(Input data)

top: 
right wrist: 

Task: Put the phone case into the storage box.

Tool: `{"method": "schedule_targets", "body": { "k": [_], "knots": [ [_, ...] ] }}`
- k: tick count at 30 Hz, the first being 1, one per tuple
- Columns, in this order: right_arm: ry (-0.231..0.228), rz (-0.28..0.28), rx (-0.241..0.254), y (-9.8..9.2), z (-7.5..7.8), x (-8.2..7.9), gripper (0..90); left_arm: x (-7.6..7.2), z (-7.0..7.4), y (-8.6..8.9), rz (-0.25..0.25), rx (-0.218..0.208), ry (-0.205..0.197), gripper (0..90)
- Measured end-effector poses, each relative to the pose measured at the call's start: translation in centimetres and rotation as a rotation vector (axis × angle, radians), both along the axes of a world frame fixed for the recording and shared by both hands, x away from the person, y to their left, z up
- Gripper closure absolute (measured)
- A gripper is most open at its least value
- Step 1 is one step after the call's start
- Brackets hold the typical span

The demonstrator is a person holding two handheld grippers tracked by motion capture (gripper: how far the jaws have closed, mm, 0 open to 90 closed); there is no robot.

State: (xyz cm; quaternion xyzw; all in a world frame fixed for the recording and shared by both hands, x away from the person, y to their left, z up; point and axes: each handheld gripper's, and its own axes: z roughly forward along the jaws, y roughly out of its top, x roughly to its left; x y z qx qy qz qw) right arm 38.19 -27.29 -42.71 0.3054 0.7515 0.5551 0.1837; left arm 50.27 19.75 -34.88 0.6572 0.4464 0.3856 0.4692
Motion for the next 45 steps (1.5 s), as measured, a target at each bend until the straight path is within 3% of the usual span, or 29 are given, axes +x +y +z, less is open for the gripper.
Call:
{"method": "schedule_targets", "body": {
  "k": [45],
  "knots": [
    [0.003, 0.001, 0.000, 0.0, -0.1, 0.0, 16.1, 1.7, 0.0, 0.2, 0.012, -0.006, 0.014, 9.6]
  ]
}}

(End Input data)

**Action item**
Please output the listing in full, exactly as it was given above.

**Answer to this problem**
top: 
right wrist: 

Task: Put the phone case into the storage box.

Tool: `{"method": "schedule_targets", "body": { "k": [_], "knots": [ [_, ...] ] }}`
- k: tick count at 30 Hz, the first being 1, one per tuple
- Columns, in this order: right_arm: ry (-0.231..0.228), rz (-0.28..0.28), rx (-0.241..0.254), y (-9.8..9.2), z (-7.5..7.8), x (-8.2..7.9), gripper (0..90); left_arm: x (-7.6..7.2), z (-7.0..7.4), y (-8.6..8.9), rz (-0.25..0.25), rx (-0.218..0.208), ry (-0.205..0.197), gripper (0..90)
- Measured end-effector poses, each relative to the pose measured at the call's start: translation in centimetres and rotation as a rotation vector (axis × angle, radians), both along the axes of a world frame fixed for the recording and shared by both hands, x away from the person, y to their left, z up
- Gripper closure absolute (measured)
- A gripper is most open at its least value
- Step 1 is one step after the call's start
- Brackets hold the typical span

The demonstrator is a person holding two handheld grippers tracked by motion capture (gripper: how far the jaws have closed, mm, 0 open to 90 closed); there is no robot.

State: (xyz cm; quaternion xyzw; all in a world frame fixed for the recording and shared by both hands, x away from the person, y to their left, z up; point and axes: each handheld gripper's, and its own axes: z roughly forward along the jaws, y roughly out of its top, x roughly to its left; x y z qx qy qz qw) right arm 38.19 -27.29 -42.71 0.3054 0.7515 0.5551 0.1837; left arm 50.27 19.75 -34.88 0.6572 0.4464 0.3856 0.4692
Motion for the next 45 steps (1.5 s), as measured, a target at each bend until the straight path is within 3% of the usual span, or 29 are given, axes +x +y +z, less is open for the gripper.
Call:
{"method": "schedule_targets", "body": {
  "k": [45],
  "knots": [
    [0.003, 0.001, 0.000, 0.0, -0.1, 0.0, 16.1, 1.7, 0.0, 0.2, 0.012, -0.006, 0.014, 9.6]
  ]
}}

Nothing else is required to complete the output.